You write there’s no good evidence that prior authorization contains health care costs, so is it purely a strategy to boost insurer profits?

If people aren't getting the treatments or medication, the insurers are not going to be out of that money. But there's an asterisk here, because if the patient gets worse and then winds up in the hospital, that can be very expensive.

What do insurers gain by making people jump through hoops that discourage preventive care or effective treatment?

The logic, I think, is cynical. It has to do with patient churn, the fact that we change health insurers every few years. We may change our job, enroll in our spouse's plan or age into Medicare. And so the health insurer might say, “Okay, if we pay all this money for this diabetic patient to get a continuous glucose monitor, that will help them to regulate their insulin well and avoid diabetic complications. Or we could save this money because by the time there would be a diabetic complication, it's another insurer’s problem, not ours.” There’s sort of this passing of the buck.

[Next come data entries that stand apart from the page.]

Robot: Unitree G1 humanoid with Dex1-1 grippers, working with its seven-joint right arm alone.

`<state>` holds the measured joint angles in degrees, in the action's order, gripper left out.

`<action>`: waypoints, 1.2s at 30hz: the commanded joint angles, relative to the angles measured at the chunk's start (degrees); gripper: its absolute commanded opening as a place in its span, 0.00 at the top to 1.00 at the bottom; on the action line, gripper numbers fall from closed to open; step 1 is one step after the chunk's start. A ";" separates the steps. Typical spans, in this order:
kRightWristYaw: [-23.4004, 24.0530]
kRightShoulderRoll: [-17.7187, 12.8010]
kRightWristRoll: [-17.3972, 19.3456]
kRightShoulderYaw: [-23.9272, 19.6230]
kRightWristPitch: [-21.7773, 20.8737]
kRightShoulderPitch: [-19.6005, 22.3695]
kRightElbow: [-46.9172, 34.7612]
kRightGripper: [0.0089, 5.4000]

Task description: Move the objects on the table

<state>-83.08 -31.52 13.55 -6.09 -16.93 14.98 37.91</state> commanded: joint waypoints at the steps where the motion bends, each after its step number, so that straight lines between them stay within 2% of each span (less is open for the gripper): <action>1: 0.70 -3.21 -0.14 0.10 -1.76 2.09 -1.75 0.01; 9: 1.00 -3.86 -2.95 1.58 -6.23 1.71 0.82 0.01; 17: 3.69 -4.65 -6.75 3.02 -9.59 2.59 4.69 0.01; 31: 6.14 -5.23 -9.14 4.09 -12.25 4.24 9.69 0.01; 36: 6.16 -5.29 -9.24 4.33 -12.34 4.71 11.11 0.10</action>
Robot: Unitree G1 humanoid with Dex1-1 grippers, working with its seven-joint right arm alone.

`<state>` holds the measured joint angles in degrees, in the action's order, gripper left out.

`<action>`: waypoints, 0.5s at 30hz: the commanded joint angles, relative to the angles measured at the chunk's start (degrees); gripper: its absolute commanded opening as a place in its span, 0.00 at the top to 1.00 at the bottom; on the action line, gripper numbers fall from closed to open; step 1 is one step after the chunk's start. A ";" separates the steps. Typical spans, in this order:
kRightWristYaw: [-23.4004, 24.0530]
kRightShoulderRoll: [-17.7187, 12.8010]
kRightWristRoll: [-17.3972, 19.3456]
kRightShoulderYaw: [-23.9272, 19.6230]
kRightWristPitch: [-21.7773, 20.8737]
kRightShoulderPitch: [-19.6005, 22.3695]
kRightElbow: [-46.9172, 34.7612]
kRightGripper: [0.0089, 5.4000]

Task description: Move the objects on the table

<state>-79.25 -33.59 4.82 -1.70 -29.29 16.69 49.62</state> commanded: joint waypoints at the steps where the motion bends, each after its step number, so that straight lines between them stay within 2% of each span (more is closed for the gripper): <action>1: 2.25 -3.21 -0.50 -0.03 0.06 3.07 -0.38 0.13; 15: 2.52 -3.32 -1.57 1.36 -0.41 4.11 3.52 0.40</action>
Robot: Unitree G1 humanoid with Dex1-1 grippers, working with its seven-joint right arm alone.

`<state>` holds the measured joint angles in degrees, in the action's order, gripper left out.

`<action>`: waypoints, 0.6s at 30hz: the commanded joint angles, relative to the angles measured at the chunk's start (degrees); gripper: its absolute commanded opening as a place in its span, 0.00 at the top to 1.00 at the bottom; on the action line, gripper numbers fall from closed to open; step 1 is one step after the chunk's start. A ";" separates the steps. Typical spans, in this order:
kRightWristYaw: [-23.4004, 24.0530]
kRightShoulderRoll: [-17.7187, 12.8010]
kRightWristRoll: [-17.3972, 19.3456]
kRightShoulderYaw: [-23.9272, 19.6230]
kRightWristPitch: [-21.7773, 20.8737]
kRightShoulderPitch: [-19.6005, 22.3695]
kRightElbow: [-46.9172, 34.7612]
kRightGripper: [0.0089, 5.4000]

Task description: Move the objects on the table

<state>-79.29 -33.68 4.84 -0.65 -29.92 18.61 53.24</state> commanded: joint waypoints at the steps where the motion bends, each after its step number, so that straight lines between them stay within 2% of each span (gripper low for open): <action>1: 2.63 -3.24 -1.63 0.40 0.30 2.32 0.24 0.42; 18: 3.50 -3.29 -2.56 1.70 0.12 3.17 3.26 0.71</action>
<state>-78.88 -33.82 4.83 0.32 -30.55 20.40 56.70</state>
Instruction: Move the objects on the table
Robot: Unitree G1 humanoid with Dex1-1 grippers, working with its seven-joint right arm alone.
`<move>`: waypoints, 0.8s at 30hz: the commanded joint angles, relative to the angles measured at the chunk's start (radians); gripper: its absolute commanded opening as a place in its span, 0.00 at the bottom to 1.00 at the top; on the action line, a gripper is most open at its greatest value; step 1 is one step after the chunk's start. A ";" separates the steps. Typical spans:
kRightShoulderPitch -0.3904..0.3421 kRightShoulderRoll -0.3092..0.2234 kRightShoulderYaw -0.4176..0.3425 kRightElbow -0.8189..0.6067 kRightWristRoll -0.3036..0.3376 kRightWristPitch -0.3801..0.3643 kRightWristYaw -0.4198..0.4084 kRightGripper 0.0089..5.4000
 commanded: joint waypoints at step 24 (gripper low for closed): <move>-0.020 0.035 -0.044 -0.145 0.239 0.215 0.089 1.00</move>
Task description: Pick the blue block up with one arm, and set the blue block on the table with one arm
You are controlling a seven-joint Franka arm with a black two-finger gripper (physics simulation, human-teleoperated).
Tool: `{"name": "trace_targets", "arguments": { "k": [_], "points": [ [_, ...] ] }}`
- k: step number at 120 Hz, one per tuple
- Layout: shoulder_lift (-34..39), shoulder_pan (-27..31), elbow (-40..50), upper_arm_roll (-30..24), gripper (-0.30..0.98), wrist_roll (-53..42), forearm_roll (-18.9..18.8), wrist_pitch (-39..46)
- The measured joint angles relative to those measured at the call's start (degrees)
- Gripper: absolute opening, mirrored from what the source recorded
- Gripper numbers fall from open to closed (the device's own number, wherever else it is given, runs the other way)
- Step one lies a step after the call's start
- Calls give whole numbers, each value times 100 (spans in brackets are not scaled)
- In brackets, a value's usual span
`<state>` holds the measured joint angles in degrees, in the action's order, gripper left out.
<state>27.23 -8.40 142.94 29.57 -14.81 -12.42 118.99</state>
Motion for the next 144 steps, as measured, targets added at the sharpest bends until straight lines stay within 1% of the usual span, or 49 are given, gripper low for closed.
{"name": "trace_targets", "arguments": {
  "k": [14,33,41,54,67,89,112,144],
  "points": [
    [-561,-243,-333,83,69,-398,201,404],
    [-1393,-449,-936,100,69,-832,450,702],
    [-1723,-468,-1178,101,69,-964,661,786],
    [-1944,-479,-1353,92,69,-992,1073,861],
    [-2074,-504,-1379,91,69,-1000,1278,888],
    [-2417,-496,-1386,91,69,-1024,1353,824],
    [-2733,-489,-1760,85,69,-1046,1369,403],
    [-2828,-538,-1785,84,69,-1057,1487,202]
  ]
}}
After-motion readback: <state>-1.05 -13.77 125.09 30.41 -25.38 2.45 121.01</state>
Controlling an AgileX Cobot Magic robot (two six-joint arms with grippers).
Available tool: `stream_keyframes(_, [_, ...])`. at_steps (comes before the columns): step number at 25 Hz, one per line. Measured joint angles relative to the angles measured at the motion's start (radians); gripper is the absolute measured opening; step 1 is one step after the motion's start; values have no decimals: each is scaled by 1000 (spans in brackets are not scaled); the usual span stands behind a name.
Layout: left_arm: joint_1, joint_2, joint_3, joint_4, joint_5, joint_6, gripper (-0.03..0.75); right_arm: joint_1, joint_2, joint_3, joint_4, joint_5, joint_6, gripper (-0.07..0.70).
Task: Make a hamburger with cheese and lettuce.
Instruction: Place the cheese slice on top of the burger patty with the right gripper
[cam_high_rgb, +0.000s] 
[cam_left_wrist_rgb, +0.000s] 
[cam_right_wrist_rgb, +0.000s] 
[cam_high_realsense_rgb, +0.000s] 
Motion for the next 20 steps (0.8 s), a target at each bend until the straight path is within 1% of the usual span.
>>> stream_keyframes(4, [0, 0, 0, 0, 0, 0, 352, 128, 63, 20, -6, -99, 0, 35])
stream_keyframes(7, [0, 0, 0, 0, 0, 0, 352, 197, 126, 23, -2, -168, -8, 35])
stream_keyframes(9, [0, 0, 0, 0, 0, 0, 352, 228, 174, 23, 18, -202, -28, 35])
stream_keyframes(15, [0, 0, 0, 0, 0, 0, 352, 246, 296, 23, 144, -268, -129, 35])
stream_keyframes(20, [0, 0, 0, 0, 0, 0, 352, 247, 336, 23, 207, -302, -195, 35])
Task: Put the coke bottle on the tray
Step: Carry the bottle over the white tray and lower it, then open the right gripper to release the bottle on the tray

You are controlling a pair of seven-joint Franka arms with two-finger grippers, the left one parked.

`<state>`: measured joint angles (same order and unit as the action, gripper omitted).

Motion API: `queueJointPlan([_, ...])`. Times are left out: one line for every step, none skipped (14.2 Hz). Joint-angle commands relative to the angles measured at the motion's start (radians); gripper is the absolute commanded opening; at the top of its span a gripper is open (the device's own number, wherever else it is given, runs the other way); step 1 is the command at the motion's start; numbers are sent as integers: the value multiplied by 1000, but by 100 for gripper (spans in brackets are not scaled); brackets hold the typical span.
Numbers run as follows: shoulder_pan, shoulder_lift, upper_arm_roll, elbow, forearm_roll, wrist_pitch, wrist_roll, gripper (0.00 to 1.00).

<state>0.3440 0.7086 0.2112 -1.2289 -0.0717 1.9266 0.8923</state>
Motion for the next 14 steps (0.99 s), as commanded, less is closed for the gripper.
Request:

What do you think of the use of AI to make determinations about coverage?

Major health insurers are increasingly turning to these tools. But as any professor can attest, while a lot of efficiency can be gained, the tools aren't quite there yet. They can hallucinate citations and things like that. When it happens in a student paper, we can deduct a couple points. But when it comes to health care decision making, the stakes are very high. These tools are advancing faster than the regulatory oversight can keep up with.

Are there model laws to protect patients?

California recently enacted Senate Bill 1120, which strengthens oversight of insurers’ use of AI tools. I think it threads the needle really well. It says insurers can basically continue to use these tools to efficiently approve prior authorizations and claims. But if a denial is being recommended, there needs to be a review by a physician in the appropriate specialty.  Pennsylvania is pursuing similar legislation.

One of the things that I didn't realize until I wrote this book was that more often than not, the physicians who are doing these peer-to-peer reviews are not in the appropriate specialty. A number of states have worked to address that, but a couple dozen states still have not. So you may be in the situation where your rare neurology treatment is being reviewed by a family physician.

Can people use AI to fight denials more easily?

AI can assist with developing patients' and physicians' appeal letters. Services like Claimable are burgeoning. I do have some concerns about so much health care decision making being reduced to one AI program talking to another AI program.

What stories would you like to see journalists cover?

Two issues from the physician perspective really need more attention.

So, prior authorization requires a lot of staffing support, and that is something that large academic medical centers have. Black and Hispanic physicians are not only underrepresented among physicians, but underrepresented in academic medicine, and they’re much more likely to be in a smaller or solo practice. From a perspective of prior authorization, this would likely mean much more of the administrative burden would fall on their own shoulders.

That trickles down to patients, and we know that Black and Hispanic physicians are more likely to treat Black and Hispanic patients. If your physician is overextended, juggling  phone tag with insurers between clinic time, you may have to wait more days for the insurer to approve your medication.

The same concept can be applied to the mental health space. Psychiatrists often operate in smaller solo practices, so more of the administrative workload may fall on their shoulders. This is really important, because we have a mental health provider shortage and we need to bring more people into this area of medicine. But if it’s rife with administrative burdens, psychiatry doesn't look like a very attractive specialty.

I've been trying to figure out how I wanted to study these issues but maybe the answer is, I should just tell journalists to cover them.